» Description of the task:
As the answer, set down the lines below from the one containing "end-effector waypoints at" through the one containing "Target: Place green", exactly and inclusively, and no others.

» Data for review:
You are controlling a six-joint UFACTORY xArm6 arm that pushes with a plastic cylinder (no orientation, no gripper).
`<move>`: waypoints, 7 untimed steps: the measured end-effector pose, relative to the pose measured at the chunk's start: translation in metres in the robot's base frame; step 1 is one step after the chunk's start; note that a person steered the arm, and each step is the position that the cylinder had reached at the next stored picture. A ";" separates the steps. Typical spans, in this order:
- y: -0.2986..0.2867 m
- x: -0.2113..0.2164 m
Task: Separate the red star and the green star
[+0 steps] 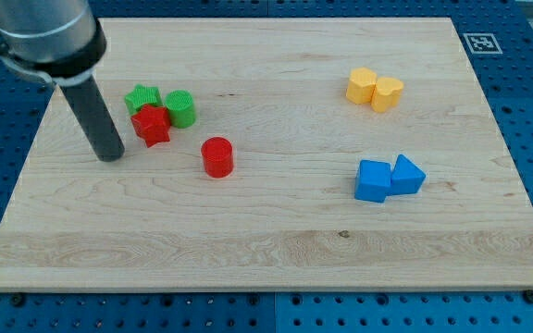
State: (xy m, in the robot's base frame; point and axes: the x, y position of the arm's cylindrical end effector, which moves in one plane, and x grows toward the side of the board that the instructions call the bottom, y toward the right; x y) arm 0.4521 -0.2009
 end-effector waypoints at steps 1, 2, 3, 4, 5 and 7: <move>0.021 -0.003; 0.053 -0.008; 0.060 -0.021; 0.049 -0.021; 0.028 -0.027; 0.028 -0.053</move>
State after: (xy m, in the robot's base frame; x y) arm 0.3993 -0.1732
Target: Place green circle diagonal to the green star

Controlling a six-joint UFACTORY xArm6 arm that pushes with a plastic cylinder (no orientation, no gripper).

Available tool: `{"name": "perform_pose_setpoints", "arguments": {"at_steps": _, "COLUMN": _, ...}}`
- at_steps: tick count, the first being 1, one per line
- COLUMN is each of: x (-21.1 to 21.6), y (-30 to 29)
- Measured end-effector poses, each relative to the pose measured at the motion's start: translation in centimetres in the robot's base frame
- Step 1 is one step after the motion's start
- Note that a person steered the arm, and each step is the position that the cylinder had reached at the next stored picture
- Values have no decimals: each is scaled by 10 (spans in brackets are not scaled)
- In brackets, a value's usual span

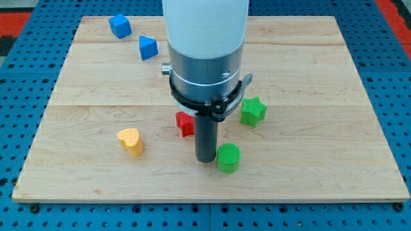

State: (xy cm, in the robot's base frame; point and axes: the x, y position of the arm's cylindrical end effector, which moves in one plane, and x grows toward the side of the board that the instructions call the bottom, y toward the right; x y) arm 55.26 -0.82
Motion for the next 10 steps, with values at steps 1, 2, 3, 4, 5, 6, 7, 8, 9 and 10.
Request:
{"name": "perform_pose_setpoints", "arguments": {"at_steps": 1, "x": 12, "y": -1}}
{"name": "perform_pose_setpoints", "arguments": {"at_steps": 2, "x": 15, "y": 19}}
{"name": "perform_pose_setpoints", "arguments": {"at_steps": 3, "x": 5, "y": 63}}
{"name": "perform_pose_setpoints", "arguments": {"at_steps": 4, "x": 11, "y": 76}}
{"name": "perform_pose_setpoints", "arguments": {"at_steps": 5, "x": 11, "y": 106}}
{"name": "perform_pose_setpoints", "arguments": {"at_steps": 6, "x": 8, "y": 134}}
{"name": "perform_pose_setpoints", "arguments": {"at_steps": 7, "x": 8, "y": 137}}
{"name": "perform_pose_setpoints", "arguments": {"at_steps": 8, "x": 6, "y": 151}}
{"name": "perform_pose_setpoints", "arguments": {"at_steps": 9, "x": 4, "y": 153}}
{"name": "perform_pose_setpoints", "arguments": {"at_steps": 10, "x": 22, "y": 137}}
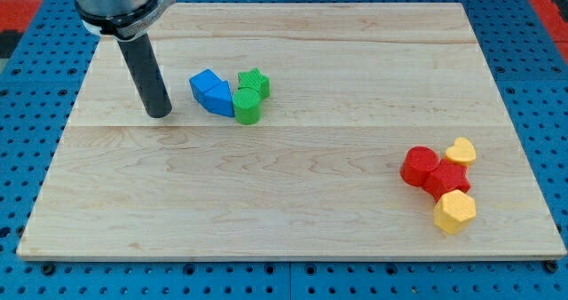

» Output:
 end-effector waypoints at steps 1, 2, 3, 4, 5 and 7: <move>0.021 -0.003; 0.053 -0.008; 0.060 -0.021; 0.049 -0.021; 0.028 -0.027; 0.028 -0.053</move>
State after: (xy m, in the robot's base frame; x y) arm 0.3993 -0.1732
Target: Place green circle diagonal to the green star

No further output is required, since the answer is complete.